Editor’s note: In light of this morning’s developments in Maharashtra, we’re republishing this piece that was originally published on 20 November, which examined the possibility of the NCP drawing close to the BJP in the state.
After Nationalist Congress Party (NCP) supremo Sharad Pawar met Prime Minister Narendra Modi on Wednesday, Shiv Sena leader Sanjay Raut claimed that the meeting was a routine matter, and the subject of discussion was the agrarian situation. However, if Raut actually believes so, he would do well to recall his own statement to the effect that one would need 100 births to understand Sharad Pawar.
Pawar’s meeting with Modi needs to be seen in the light of the ongoing brinkmanship by political parties in Maharashtra. Further, Modi is known for springing surprises, be it on policies, appointments or allies.

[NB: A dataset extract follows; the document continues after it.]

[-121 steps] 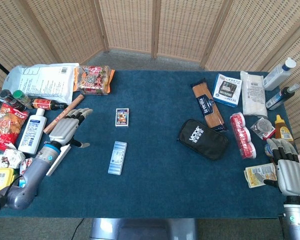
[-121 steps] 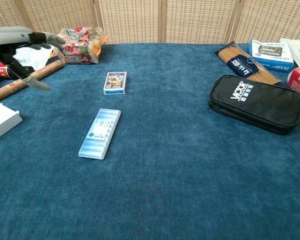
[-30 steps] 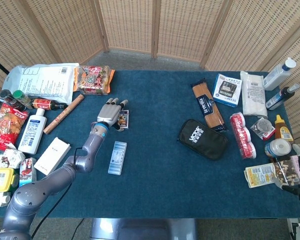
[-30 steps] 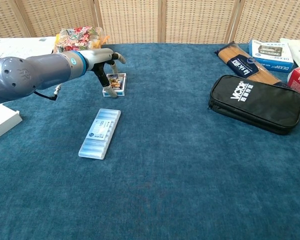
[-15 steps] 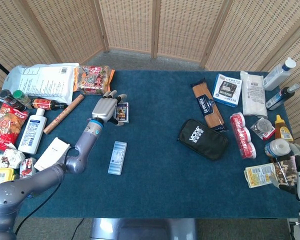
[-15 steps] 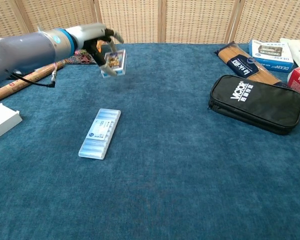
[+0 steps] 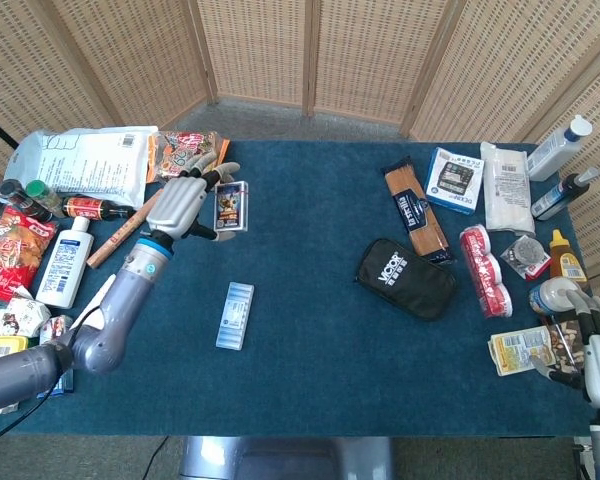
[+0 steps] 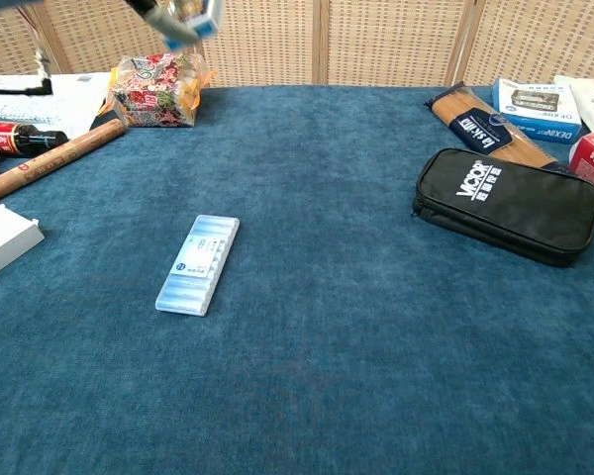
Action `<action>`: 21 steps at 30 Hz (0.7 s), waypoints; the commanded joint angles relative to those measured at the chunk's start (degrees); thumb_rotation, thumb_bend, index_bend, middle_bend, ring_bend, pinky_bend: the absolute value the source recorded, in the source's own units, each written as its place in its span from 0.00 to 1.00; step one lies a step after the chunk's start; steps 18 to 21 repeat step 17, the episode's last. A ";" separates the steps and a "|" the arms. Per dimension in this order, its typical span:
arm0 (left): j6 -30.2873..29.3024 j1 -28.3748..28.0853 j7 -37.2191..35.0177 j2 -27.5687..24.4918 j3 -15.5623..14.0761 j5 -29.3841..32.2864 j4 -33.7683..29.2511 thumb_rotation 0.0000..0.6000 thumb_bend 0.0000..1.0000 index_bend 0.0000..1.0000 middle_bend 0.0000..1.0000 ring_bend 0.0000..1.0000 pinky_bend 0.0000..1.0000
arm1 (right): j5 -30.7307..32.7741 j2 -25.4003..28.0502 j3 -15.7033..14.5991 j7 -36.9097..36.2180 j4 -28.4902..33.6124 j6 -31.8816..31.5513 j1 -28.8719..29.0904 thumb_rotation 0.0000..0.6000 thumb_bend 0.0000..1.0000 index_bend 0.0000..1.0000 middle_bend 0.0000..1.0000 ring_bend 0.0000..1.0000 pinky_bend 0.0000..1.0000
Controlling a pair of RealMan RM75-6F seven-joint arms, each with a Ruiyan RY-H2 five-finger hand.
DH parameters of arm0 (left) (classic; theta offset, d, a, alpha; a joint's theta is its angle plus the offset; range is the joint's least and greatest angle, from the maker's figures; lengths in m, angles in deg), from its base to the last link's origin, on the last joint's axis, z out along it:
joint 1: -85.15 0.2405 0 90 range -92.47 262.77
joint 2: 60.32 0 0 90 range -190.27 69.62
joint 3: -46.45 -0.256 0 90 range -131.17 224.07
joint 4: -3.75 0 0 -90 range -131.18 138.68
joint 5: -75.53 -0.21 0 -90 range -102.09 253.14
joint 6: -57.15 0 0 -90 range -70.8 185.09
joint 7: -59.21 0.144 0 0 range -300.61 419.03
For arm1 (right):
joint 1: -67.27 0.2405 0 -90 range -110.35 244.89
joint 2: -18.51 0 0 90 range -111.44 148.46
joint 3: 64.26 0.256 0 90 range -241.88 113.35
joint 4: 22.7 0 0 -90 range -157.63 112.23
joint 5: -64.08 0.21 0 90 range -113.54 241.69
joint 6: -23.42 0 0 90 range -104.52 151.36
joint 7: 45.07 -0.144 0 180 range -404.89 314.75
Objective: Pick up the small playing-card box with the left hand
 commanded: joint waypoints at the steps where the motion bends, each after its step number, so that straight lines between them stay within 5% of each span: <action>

Notwithstanding Raut's statement, there are four key reasons why the Shiv Sena has reasons to worry about the ongoing political developments.
Firstly, in Pawar's 40-minute long meeting with Modi, no aides or colleagues were present. If the NCP chief had to indeed speak only about farmer distress, it was surprising why he was not accompanied by any party colleagues. Similarly, Modi did not ask the agriculture minister or an official from the ministry to join the meeting. Clearly, the petition on farmers' issues was only the pretext; there are likely to have been other matters on the agenda as well.
After the meeting, Pawar tweeted —
This year the returning monsoon devastated almost every standing crop in major parts of Maharashtra. I brought to notice this alarming situation to the kind attention of Hon. PM.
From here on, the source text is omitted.